Я продолжала рассказ:
— Рауль меня уверил, что жители ада не видят нас, потому что мы не принадлежим этому миру, а лишь в нем находимся. И действительно, все на это указывало, когда мы направились к кольцу камней размером с табуретку для ног вокруг трехфутовой ямы с оранжево-золотистой магмой. Прохожие держались от ямы и кольца подальше. Мистический страх? Нет, они просто не хотели попадать под потоки лавы, хлещущие из ямы через произвольные интервалы. И вроде бы у этой ямы был какой-то зачаточный интеллект, позволяющий ей наносить удары с мучительной точностью.
—
—
— А это кто? — спросил парень, на которого я старалась не пялиться — настолько он был красив. Звали его, как он сообщил мне при первой возможности, Эшли Сент-Перру. Он был из почтенного и богатого рода, то есть мать стерва, отец кретин, а сестра из магазина не уйдет, тысячи три не выбросив. Он бросил дом в поисках настоящей семьи — и нашел ее у черта на рогах. Вот так вот.

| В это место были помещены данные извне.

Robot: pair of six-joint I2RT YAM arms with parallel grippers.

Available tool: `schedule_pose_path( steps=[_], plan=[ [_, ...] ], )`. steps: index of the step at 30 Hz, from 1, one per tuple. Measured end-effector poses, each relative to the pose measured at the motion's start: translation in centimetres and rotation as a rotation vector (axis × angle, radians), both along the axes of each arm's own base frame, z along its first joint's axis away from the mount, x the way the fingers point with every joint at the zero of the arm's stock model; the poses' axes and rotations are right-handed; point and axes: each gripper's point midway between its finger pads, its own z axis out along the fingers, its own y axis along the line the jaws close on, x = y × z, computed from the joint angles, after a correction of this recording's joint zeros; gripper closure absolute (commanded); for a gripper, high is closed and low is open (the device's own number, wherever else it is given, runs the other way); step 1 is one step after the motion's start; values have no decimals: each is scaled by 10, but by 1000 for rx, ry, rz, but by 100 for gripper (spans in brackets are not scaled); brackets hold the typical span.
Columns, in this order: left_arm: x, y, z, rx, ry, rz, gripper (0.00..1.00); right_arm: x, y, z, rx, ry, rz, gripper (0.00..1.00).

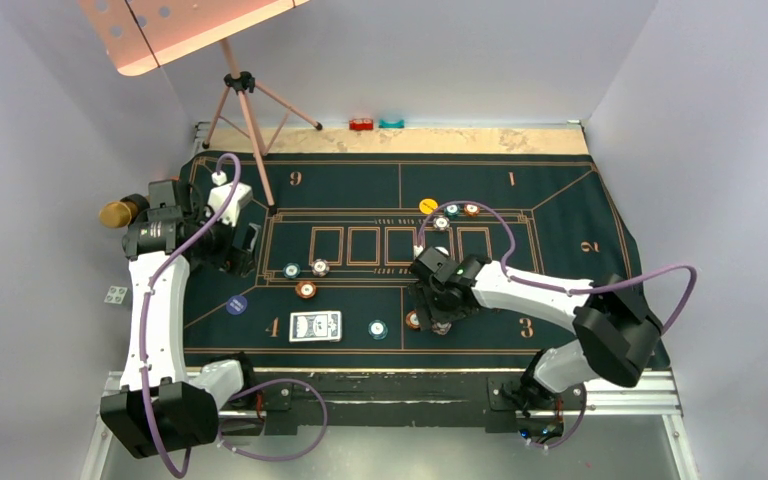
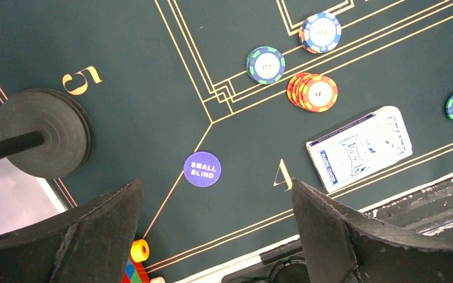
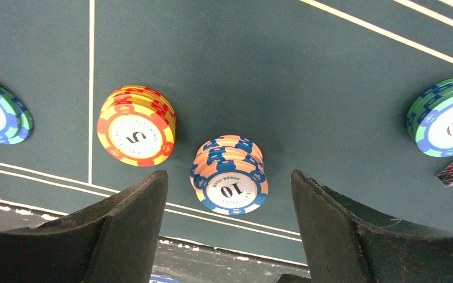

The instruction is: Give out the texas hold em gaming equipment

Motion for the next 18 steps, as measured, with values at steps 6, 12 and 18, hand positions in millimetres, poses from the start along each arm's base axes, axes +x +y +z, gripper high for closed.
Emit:
schedule_pose_path(
  steps=[6,12,18],
  plan=[
    [1,1,3,7,-10,0,0,-10,3,-15,-41,43,13,29],
    [2,1,3,8,-10,-2,0,-13,6,-19,-49,49,5,44],
    [2,2,3,14,-10,-3,0,-13,7,-18,-54,46,-11,59]
  ],
)
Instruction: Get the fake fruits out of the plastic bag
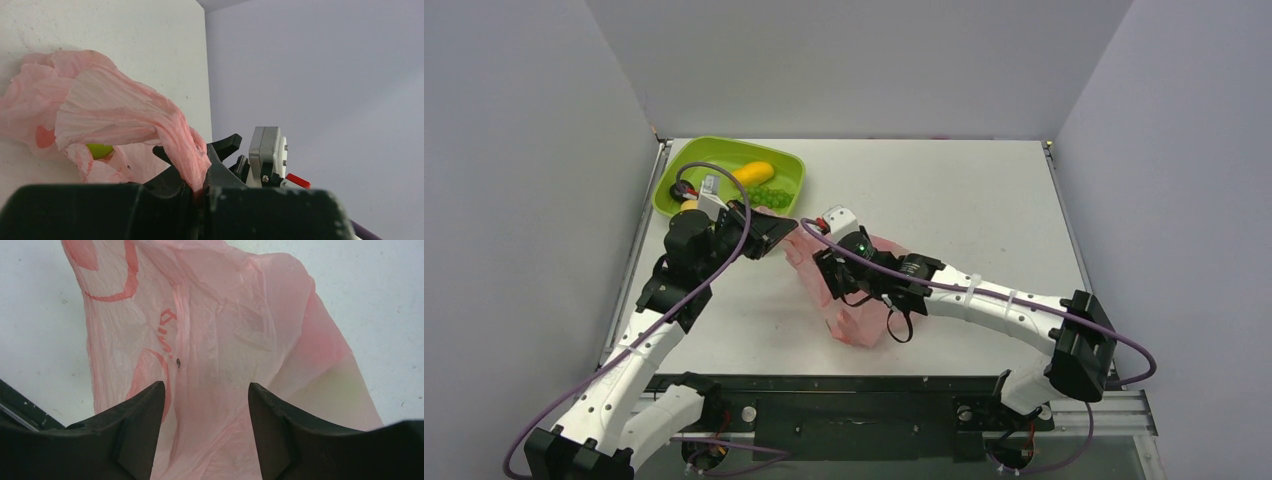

— Первый на личном счету Коула, — кивнула я в сторону нашего переводчика. Даже не глядя на него, я видела темную тень, которую оставил этот эпизод в его глазах. Эта тень уже не была неодолимой силой — просто кусочек его прошлого сделал его старше и мудрее. И почему-то с ним стало легче сосуществовать. — Но убрать его было совсем не просто. Он был похитителем душ, вроде тех, с кем мы только что дрались. Только старый и матерый. Его работа — ловить души невинных и бросать их в ад, на мучения среди тех, кто это заслужил. Он тогда со своими приятелями явился устроить войну.
— Ты их хорошо знаешь, сборщиков? — заметил Дэвид, прищурившись.
«Ты моих ребят подставляешь под ненужный риск?» — спрашивал этот взгляд. Я решила, что лучше всего сейчас на это не реагировать.
— Как только Рауль упомянул Йеля, из ямы полезли первые служители. Увидев эти когтистые костлявые пальцы, я вспомнила: именно такая тварь втащила тело сборщика через дверь, сделанную из сердца убитой женщины. Когда эта тварь вылезла целиком, у меня желудок свело судорогой: она была один в один портрет узницы концлагеря. Только шкура у нее была ярко-красной, как сыпь от ядовитого плюща, а вместо носа — мясистая нашлепка, будто ее Создатель собирался снабдить ее хоботом, но в последнюю минуту передумал. А еще у нее был тот самый третий глаз, но когда открылись веки, орбита оказалась красной и полой. Она вылезла на камень, из ямы лезли еще и еще, и когда они все вылезли и расселись, я уже потеряла счет.